Существуют народы, безмолвствующие и дремлющие, кажется, столетиями: такие, как испанцы на протяжении последних трёх веков. Они почуют в тишине, которую, однако, нельзя назвать ни запустением, ни признаком бесплодия. Скорее это свидетельство того, сколь ценна эта тишина для испанцев. Их страну считали отсталой и старомодной из-за того, что та не перешла на рельсы индустриализации и не присоединилась к общему шуму и суете современности. Но Испания не более отстала, чем ребёнок, желающий остаться с матерью или вернуться к ней - к тишине.
В безмолвной сущности таких стран, как Испания, накоплен огромный запас, в них таится мощная опора для прочих стран. Все мы - народы шума и громогласия - живём за счёт капитала тишины, которым по-прежнему располагают народы вроде испанского. Такие нации бездействуют, дремлют и безмолвствуют не ради себя, но ради всех народов - шумных и беспокойных. Испанцы, а вместе с ними и многие народы Азии и Африки, блюдут собственную тишину не ради себя, но и для всех нас. Не имей мы возможности прильнуть к этому неприкосновенному запасу тишины, опустошенность, вызванная чрезмерной бодростью мира шума, достигла бы куда больших масштабов. Все народы мира взаимосвязаны между собой, и потому мы можем впитывать в себя тишину одних народов - в то время как другие пользуются нашим бодрствованием.
Во времена, когда наряду с шумом в ходе истории ещё действенно участвовала и тишина, много внимания уделялось знамениям: беззвучному полёту птиц, безмолвию жертвенных животных, бесшумному ходу природы.
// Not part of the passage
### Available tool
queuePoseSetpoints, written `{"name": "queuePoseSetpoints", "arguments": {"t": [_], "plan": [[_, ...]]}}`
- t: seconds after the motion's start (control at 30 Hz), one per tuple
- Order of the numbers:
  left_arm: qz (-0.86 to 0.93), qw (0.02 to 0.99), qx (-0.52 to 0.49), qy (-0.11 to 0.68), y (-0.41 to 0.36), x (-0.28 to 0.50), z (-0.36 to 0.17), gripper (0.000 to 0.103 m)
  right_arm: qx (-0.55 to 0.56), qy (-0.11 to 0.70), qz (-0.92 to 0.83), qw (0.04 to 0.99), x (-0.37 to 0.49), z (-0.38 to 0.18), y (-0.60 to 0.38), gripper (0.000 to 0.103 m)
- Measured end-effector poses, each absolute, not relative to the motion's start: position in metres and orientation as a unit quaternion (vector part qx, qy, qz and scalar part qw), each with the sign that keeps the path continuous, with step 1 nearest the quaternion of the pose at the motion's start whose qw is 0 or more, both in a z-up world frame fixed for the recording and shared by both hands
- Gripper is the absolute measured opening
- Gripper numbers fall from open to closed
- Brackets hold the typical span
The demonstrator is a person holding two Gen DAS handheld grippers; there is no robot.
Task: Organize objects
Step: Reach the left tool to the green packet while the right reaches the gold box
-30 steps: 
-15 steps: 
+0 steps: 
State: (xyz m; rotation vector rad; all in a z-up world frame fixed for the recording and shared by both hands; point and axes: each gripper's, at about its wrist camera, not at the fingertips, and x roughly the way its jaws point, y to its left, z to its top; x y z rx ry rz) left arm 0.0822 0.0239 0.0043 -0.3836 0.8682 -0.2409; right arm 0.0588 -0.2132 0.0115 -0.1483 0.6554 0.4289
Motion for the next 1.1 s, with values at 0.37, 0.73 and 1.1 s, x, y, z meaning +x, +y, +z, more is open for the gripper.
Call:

Когда Гальба возвращался в Рим, и на всем его пути, от города к городу, справа и слева закалывали жертвенных животных, то один бык, оглушенный ударом секиры, порвал привязь, подскочил к его коляске и, вскинув ноги, всего обрызгал кровью. Вскоре после того Гальба был убит. (Светоний)
Человеческая сущность тогда ещё была преисполнена тишины. Вот отчего тишина, обретавшаяся в мире вне человека, - в немых знамениях, в бесшумном полёте птиц и неслышных движениях природы - легко входила в человеческий мир и настолько чувствовала себя в нём как дома, что само появление её оставалось совершенно незамеченным.
Однако мир знамений нёс угрозу христианскому миру - угрозу Слову, которым жив человек, - и потому Слово Христово изгнало знамения прочь в тишину.
Там, где речётся Слово, знамениям больше нет нужды держать речь - да они и не осмеливаются. Но если язык не твёрд и не ясен, - как сегодня - то человек вновь вынужден отправиться на поиски знамений. Впрочем, нынешние знамения больше не указывают на действительность как прежде: они лишь свидетельствуют о разрушении языка. Они тут именно потому, что тот уничтожен. Точнее сказать, знаменательно само уничтожение слова - правда, в том смысле, в каком знаменательным может быть появление призрака. Иначе говоря, знамения повествуют не о будущем, но о минувшем - о руинах уничтоженного слова.
То, что сегодня принимают за знамения, напоминает статую античного бога - гипсовую имитацию, осыпающуюся от одного взгляда на неё.
Если человек - глухой как к слову, так и к тишине - пренебрегает их наставлениями о пути праведном, то уже не они, но сама история и ход её начинают учить его уму-разуму. И тогда истина, более не способная пробиться к человеку посредством слова, являет себя в череде событий.
Слово Христово предостерегало людей от обращения к злу, но они не вняли Ему, и потому были им ниспосланы испытания, дабы образумить их. Отмахнувшиеся от слова, грозившего им крахом, они были поставлены перед фактом краха их собственного существования. Истина заговорила с ними не словами, но событиями - войной и прочими бедами.
Поскольку люди перестали верить учению, отвергающему насилие, ненависть и злодеяние, оно возвратилось к ним в факте войны. ("Гитлер в нас", Пикар)
Время Христово стало речью самой истории - святой истории. Сам Бог явился человеку в Слове, ибо тот отвернулся от Слова.
Миф расположен между миром тишины и миром слова. Подобно тому, как в сумерках всё видится крупнее, чем на самом деле, так и мифические образы преувеличиваются в размерах, возникая из сумрака тишины.